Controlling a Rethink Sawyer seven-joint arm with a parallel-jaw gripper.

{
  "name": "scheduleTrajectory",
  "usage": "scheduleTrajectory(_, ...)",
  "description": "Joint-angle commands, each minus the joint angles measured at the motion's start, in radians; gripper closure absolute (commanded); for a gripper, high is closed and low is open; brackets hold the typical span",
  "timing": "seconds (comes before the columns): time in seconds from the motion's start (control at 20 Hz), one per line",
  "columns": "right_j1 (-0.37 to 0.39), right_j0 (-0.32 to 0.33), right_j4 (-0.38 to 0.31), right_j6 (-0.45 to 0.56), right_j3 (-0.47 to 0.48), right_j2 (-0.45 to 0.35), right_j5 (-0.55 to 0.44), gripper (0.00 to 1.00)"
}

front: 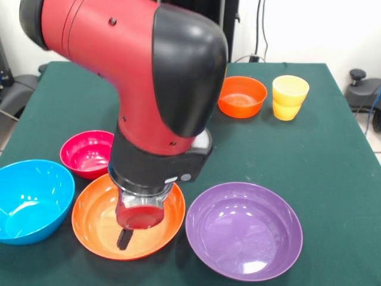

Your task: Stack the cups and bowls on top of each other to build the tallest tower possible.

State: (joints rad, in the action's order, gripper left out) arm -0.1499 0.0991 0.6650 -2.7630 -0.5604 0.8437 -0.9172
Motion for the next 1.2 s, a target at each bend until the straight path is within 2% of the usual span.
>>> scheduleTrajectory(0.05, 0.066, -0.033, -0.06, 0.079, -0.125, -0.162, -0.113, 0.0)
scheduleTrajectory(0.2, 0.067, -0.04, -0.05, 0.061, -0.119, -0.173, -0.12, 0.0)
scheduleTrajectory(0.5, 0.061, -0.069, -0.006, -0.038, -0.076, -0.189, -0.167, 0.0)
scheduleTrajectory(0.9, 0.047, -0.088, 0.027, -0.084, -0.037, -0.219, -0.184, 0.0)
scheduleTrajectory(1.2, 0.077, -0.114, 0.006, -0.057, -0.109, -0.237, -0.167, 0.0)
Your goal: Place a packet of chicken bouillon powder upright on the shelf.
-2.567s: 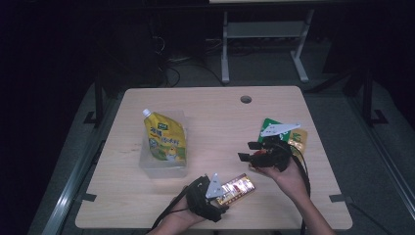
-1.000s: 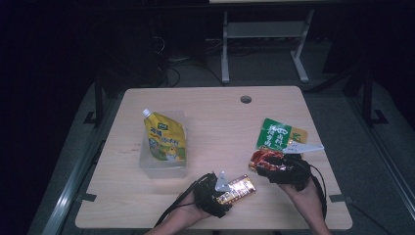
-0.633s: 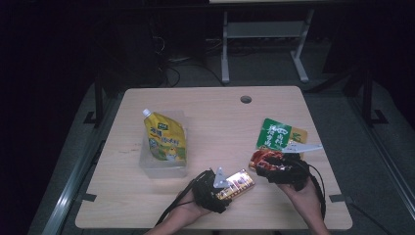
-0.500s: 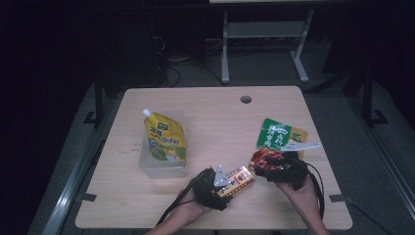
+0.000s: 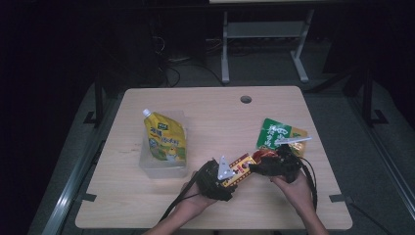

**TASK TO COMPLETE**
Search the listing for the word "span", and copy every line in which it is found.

**ANSWER TO THIS PROBLEM**
  "description": "Joint-angle commands, each minus the joint angles measured at the motion's start, in radians; gripper closure absolute (commanded); for a gripper, high is closed and low is open; brackets hold the typical span",
Motion for the next 1.2 s, a target at each bend until the straight path is within 2% of the usual span.

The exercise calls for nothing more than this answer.